Solid oxide electrolysis cell (SOEC) is an efficient and clean energy conversion technology that can utilize electricity obtained from renewable resources, such as solar, wind, and geothermal energy to electrolyze water and produce hydrogen. The conversion of abundant intermittent energy to hydrogen energy would facilitate the efficient utilization of energy resources. SOEC is an all-ceramic electrochemical cell that operates in the intermediate to high temperature range of 500–750 ℃. Compared with traditional low temperature electrolysis technology (e.g., alkaline or proton exchange membrane cells operating at ~100 ℃), the high-temperature SOEC can increase the electrolysis efficiency from 80% to ~100%, providing a new way for energy saving.

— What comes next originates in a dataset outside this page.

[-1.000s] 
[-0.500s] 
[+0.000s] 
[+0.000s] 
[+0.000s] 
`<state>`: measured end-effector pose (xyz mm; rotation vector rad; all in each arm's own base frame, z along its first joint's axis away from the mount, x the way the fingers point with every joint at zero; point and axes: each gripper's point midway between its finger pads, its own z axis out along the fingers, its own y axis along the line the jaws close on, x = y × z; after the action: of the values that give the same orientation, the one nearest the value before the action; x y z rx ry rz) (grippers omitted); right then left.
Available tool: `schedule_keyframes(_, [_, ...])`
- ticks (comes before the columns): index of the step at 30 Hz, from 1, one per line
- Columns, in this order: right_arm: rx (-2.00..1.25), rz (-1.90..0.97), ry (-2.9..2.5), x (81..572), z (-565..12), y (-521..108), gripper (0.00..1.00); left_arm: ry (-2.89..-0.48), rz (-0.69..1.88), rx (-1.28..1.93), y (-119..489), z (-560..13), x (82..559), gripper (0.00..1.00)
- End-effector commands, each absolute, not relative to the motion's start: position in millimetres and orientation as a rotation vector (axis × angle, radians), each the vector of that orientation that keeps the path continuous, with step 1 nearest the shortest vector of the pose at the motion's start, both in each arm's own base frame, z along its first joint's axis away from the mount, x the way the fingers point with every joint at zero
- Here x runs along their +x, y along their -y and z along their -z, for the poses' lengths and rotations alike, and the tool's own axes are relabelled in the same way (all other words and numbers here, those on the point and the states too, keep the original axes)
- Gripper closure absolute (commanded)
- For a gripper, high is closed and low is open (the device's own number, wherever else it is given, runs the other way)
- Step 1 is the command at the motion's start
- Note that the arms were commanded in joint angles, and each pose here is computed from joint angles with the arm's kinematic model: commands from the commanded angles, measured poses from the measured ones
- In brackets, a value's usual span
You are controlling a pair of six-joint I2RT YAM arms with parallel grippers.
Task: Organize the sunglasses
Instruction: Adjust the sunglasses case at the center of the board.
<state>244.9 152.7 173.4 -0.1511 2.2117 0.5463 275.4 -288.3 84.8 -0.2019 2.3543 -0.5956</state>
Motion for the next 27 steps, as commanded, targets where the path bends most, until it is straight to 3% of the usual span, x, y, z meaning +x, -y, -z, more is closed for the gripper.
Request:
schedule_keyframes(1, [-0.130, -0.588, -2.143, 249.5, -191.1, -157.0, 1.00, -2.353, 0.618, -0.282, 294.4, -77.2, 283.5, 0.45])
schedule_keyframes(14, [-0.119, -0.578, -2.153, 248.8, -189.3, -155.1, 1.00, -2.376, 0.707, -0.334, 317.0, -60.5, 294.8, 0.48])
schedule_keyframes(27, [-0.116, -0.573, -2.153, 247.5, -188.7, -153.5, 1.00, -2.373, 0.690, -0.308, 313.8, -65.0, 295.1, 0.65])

The SOEC single cells with the nickel (Ni)-yttira-stabilized zirconia (YSZ) fuel electrode supported configuration have received most intensive research effort. This is due to the high catalytic activity and electronic conductivity of Ni, as well as good oxygen ionic conductivity of YSZ, promoting the electrochemical reduction of steam in fuel electrode. However, under the high steam partial pressures, the Ni in the electrode could be occasionally oxidized NiO at the high operation temperature, leading to volume expansion of the supporting layer. This phenomenon would induce internal stress in cell functional layers, resulting in cracking or even failure of the single cell.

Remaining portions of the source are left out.